Mr. Letnick also released a reply from Mr. Sturko to Mr. Bullock, in which the deputy minister says he "was surprised" by the letter of complaint. In his response, Mr. Sturko said regulations on composting were under study, but it would not be advisable "to change one section of the regulation" until it had been considered in a broader regulatory context. On the question of carbon sequestration, he argued the ALC does have the authority to address the issue because it can reject covenants that restrict logging. Without such covenants, reforested land can't qualify for carbon credits.

Mr. Bullock could not be reached for comment.

Lana Popham, agriculture critic for the NDP, said the letter shows Mr. Letnick is out of touch on key issues.

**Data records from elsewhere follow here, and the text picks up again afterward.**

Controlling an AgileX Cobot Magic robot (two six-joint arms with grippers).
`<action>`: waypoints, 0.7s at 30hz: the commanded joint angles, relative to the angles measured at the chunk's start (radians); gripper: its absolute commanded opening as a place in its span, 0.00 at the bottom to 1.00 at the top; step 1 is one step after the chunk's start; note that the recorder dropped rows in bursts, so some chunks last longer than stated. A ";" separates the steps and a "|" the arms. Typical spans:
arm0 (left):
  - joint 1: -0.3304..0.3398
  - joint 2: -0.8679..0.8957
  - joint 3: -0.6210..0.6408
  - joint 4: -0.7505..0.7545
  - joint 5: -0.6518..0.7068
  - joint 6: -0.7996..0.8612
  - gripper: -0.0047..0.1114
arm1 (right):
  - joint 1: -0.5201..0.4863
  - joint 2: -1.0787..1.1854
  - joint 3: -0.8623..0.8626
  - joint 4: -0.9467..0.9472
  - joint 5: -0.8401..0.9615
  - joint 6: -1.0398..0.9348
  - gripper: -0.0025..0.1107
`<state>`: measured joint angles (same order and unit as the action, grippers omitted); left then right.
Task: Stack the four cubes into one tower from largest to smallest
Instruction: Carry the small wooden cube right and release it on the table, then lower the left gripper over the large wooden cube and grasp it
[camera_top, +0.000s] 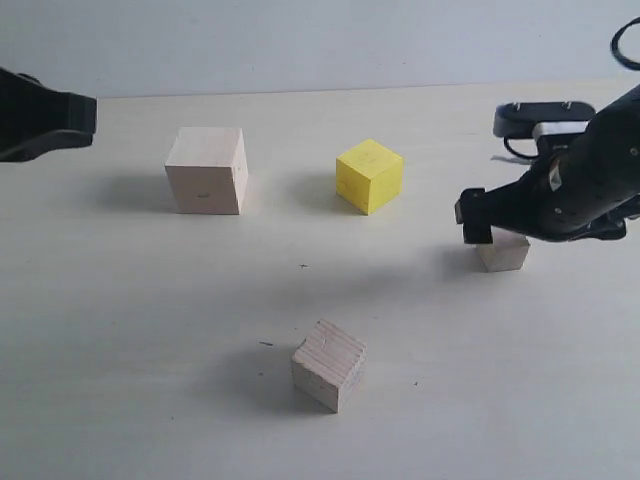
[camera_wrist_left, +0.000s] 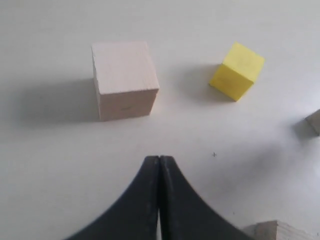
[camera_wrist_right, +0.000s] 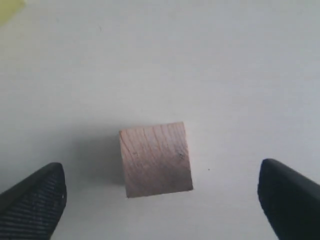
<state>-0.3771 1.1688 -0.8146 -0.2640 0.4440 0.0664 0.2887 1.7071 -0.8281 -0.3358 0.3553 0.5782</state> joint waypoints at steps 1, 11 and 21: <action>0.039 0.051 -0.015 0.026 -0.085 0.005 0.04 | -0.004 -0.144 -0.022 0.019 0.056 -0.011 0.88; 0.064 0.420 -0.287 0.022 0.065 0.004 0.69 | -0.004 -0.373 -0.078 0.224 0.146 -0.224 0.88; 0.054 0.713 -0.616 -0.005 0.133 -0.021 0.73 | -0.004 -0.459 -0.078 0.247 0.240 -0.263 0.88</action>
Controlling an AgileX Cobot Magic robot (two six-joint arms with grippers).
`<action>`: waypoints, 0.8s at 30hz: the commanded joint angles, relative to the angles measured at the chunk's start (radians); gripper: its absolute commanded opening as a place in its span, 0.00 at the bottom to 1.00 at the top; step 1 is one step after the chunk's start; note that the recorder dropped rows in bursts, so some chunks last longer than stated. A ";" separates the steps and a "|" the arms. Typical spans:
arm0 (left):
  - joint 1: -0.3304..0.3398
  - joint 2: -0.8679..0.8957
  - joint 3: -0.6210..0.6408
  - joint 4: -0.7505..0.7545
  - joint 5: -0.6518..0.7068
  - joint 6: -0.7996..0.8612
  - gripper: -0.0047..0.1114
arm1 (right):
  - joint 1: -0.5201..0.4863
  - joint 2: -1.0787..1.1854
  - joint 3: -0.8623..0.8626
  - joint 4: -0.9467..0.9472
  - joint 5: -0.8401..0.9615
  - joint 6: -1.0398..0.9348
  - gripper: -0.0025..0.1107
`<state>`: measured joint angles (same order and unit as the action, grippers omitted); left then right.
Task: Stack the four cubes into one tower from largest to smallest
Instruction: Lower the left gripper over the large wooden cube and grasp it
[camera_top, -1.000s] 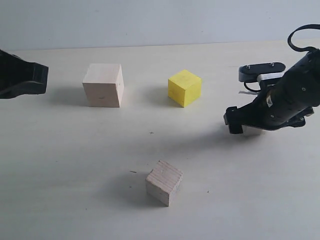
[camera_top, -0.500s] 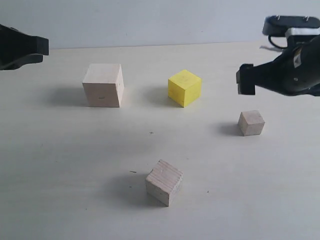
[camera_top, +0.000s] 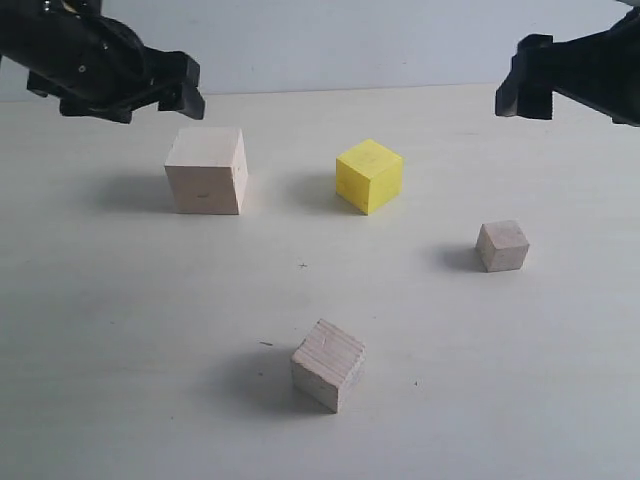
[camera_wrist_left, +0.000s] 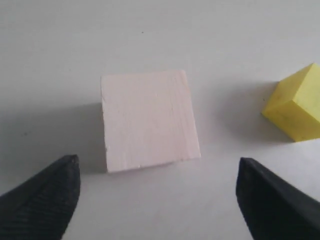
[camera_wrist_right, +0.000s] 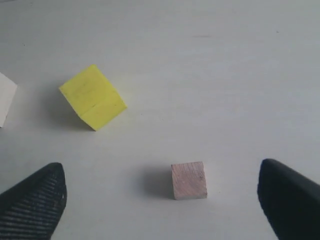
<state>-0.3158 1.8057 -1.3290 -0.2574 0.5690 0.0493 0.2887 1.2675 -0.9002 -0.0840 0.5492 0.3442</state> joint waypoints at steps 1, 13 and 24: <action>-0.007 0.102 -0.133 -0.012 0.010 -0.004 0.73 | -0.004 -0.021 -0.006 -0.005 0.059 -0.031 0.88; -0.007 0.380 -0.476 0.084 0.365 -0.176 0.72 | -0.004 -0.021 -0.006 -0.002 0.111 -0.050 0.88; -0.009 0.423 -0.613 0.143 0.489 -0.184 0.72 | -0.004 -0.021 -0.006 -0.002 0.111 -0.057 0.88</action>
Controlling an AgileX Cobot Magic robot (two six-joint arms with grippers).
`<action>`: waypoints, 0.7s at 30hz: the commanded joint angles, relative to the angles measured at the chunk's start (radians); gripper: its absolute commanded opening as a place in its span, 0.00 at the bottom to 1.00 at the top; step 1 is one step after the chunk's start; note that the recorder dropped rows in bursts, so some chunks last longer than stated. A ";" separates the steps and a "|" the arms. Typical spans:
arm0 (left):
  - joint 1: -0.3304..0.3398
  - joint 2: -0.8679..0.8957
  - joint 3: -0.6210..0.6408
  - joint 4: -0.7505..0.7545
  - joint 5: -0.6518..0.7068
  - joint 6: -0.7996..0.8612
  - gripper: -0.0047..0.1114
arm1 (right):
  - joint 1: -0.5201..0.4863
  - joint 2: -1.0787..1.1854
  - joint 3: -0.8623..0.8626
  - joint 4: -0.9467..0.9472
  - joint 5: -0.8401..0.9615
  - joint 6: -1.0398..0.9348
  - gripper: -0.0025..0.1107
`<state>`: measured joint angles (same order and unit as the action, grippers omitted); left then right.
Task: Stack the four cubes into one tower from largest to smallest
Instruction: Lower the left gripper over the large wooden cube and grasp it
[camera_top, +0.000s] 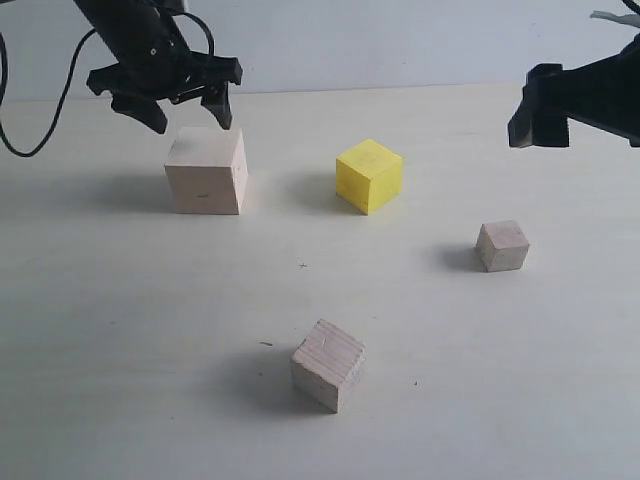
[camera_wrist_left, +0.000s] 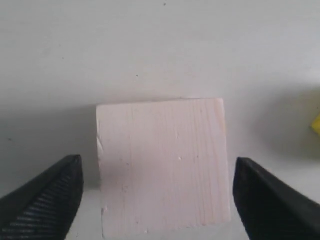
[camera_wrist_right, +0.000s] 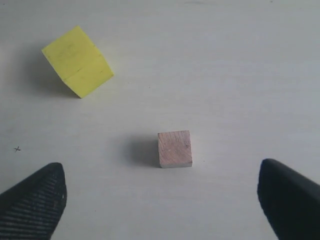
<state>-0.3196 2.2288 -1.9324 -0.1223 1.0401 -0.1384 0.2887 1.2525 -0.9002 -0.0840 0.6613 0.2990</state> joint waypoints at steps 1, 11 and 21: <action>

"I think the minister, who has been claiming to have control over this file, has no idea what's going on," she said. "I addressed this [issue] three times in the legislature. First time he denied there was a problem. Then we found out the problem was bigger than anyone expected. The next answer was that the Agricultural Land Commission had the tools to deal with the problem. Now we see by that correspondence that they don't have the tools to deal with the problem. Obviously the government needs to get more serious about this."

Ms. Popham said the Agricultural Land Commission Act needs to be amended to give the ALC more power. On Wednesday she was on a tour of farms and ranches in the Quesnel area.

"You see huge swaths of land [being taken up by the carbon-offset projects]. They are bisecting the community," she said. "The minister needs to come into this community and walk with the residents like I've been doing and get his head around how serious it is."